Running Talos - NorwegianVeterinaryInstitute/Talos GitHub Wiki
To run the workflow on a particular dataset it is needed to have nextflow in your $PATH. The instructions below are for running TALOS on High Performance Computing cluster (e.g. SAGA) with SLURM scheduling. So you need to have slurm to be able to use this workflow.
Before you are able to run this script and analyze your data the following actions need to be taken.
- Create a directory where you want to store the results of this pipeline: e.g. Talos_output
- Copy the nextflow scripts (
00_set_up_environments.nf
,01_run_quality_check.nf
,02_simple_run.nf
) to your output directory for the TALOS directory you installed on your computer. - Copy the file
nextflow.config
to your result directory. This file contains the path to your working directory. Modify what is needed. On our cluster it is$USERWORK/Talos_temp
. The folder will be created when not present. - Copy the folder with the configurations files (folder:
configuration_files
) to your output directory. - Modify the file
user_config_file
which can be found in the folder copied in step 3.-
Make sure you call your sequences correctly (variable
params.reads
). Specify the location and how the forward /reverse reads are specified (e.g. R1/ R2). -
Further check the locations of the Trimmomatic adapters (
params.adapter_dir
). -
The locations of Phix and the Human genome sequences on your system. I am using a masked genome as described here. Here you can download the file to your system: Human_genome_masked
-
The location of the Kraken2 database that you want to use for classification. If you do not have a kraken2 database, than you have to build it yourself as described here: Manual kraken2 database.
-
Setting up the conda environments
This pipeline uses conda for dependency management. If you do not have conda on your system, that install the miniconda system as described here: https://docs.conda.io/en/latest/miniconda.html.

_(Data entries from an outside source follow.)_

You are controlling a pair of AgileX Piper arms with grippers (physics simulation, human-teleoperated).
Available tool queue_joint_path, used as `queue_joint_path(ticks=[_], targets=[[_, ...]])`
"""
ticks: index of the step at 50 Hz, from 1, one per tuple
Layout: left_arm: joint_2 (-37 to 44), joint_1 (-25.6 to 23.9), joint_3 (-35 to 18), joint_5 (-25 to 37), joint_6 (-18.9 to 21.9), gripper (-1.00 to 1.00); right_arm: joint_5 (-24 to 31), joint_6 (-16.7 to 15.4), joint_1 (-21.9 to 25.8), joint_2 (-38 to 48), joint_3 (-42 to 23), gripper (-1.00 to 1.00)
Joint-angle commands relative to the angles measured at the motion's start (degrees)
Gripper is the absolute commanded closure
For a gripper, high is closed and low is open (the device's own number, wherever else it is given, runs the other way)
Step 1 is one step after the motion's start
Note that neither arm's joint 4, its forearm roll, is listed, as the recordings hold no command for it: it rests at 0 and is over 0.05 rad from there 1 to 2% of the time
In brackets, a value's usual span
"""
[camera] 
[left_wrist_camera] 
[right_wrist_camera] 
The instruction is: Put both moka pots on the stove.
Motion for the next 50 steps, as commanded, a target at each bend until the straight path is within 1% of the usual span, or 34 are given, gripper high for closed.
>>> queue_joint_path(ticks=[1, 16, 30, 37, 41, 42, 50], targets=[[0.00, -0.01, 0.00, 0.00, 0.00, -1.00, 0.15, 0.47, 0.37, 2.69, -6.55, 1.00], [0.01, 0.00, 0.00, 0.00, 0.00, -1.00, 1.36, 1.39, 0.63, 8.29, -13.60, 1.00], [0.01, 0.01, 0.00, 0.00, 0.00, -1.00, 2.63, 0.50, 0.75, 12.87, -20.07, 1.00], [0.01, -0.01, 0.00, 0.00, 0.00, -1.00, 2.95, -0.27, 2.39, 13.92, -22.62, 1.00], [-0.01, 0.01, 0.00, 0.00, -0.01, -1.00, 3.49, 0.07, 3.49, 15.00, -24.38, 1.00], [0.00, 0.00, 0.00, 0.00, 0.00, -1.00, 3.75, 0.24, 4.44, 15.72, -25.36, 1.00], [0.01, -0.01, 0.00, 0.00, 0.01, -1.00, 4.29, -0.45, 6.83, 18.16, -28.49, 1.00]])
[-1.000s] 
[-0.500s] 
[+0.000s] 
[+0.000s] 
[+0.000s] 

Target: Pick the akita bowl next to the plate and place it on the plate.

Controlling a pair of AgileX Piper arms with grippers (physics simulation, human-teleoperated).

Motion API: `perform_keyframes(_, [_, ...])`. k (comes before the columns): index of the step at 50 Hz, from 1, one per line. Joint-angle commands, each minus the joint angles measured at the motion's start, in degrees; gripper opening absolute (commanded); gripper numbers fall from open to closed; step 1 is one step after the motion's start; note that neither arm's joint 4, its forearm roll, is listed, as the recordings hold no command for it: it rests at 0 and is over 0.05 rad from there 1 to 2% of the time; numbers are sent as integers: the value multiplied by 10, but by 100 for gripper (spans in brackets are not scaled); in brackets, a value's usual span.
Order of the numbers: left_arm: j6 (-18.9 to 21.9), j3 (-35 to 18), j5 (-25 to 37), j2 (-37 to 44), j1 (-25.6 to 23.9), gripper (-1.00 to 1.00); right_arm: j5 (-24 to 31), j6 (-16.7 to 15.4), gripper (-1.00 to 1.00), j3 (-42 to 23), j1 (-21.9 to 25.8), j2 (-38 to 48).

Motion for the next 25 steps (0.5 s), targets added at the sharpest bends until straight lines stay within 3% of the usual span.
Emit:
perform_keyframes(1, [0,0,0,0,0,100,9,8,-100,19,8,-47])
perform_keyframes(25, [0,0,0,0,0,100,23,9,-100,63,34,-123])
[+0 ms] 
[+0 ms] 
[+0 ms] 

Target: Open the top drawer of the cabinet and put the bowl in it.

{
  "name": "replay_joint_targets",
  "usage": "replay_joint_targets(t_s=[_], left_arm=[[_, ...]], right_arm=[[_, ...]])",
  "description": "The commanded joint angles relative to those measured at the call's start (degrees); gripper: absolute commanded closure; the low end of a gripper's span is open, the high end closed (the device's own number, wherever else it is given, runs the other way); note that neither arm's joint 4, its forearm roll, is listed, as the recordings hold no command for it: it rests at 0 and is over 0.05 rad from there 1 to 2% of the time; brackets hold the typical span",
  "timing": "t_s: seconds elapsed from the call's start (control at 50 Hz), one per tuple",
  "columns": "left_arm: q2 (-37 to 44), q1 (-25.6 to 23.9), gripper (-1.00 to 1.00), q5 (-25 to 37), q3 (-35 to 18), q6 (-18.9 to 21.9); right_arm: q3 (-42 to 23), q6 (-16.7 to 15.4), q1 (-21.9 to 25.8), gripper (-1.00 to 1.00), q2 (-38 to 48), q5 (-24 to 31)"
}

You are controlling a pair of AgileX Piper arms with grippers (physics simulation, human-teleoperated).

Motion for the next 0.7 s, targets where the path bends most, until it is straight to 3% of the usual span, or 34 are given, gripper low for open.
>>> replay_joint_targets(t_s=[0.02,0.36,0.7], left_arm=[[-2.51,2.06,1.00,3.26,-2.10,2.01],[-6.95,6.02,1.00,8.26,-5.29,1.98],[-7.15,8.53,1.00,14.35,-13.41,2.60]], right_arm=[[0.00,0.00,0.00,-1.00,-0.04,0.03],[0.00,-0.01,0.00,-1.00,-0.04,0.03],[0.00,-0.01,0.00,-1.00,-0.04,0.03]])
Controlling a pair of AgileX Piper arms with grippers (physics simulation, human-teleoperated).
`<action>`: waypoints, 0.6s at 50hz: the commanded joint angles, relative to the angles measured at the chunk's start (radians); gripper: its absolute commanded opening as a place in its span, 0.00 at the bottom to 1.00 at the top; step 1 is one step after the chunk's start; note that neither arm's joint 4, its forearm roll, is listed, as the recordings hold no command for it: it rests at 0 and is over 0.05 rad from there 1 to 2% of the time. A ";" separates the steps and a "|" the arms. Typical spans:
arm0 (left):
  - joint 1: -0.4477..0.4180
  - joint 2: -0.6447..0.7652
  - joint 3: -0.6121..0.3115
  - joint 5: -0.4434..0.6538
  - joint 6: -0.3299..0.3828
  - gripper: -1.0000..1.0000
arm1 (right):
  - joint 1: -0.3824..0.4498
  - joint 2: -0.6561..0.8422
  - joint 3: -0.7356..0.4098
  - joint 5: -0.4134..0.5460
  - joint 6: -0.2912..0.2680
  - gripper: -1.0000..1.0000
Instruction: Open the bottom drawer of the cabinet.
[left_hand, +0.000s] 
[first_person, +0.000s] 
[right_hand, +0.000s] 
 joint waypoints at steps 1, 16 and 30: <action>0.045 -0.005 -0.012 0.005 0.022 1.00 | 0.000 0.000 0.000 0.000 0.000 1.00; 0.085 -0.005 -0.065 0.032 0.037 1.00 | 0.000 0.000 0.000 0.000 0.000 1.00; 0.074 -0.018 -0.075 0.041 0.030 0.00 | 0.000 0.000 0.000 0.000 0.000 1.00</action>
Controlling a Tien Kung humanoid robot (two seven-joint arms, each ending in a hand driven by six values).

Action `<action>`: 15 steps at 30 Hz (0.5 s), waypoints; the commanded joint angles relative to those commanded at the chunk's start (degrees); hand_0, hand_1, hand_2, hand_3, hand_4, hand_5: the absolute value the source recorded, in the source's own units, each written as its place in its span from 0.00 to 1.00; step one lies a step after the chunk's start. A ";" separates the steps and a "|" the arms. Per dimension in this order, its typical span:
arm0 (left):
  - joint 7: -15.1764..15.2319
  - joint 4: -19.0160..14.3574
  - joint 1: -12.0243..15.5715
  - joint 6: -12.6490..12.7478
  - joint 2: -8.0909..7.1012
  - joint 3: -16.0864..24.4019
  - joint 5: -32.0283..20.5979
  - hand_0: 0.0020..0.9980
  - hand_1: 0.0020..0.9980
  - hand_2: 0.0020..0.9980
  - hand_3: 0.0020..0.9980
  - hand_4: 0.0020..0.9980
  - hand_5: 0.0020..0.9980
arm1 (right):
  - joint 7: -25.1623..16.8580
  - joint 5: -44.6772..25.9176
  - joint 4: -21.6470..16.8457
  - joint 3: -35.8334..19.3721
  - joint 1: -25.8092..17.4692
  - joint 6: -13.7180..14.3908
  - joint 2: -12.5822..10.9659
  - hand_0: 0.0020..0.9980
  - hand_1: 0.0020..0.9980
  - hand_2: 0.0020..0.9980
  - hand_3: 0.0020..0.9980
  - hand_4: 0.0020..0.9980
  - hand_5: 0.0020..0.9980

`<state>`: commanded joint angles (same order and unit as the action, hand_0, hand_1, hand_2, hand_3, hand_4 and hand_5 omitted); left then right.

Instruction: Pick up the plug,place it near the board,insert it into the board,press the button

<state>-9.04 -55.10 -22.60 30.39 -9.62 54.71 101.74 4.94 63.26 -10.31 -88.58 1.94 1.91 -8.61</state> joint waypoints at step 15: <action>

In order to set-up the conda environments for this workflow it is needed to run the script: 00_set_up_environments.nf
.
The script runs locally on the compute node and it will install conda environments in your working directory. These environments are pretty big and by using the working directory we make sure that your system is not filling up with things you do not want to keep. You can run the script in the following way:
nextflow run 00_set_up_environments.nf -c configuration_files/user_config_file -resume
let's debunk this command to understand what is done.
nextflow run
: The main command to execute a pipeline of choice00_run_quality_check.nf
: The nextflow script with the instructions to run the pipeline.-c configuration_files/user_config_file
: indicates which user configuration file to use.-resume
: This tells nextflow to check if the job has already been run before, so it will not redo all steps in the pipeline if that is the case. It is good practice to always add this to your nextflow commands
Running quality control of your metagenomic dataset
After setting up the environments we can now test the quality of our raw datasets. This will use the slurm scheduler on your cluster and will set-up slurm jobs to run fastqc and then when all files are done the results are combined with multiqc.
The command to run the script 01_run_quality_check.nf
is:
nextflow run 01_run_quality_check.nf -c configuration_files/user_config_file -resume
After running the script you can check the output folder you created at the start. There you should find two folders, fastqc and multiqc output.
Processing of a metagenomic dataset
The main script of Talos pipeline takes the sequences of a metagenomic dataset, and processes them to remove low quality bases and sequence, removes contamination, and then uses the clean reads to calculate the Average genome sizes, the sequencing depth (based on the observed diversity of the sequences), calculates distances between the datasets, and finally it does metagenomic classification with Kraken2.
We can run that script in the following way.
nextflow run 03_simple_run.nf -c configuration_files/user_config_file -profile local -resume
The output can then be further analyzed using your own tools.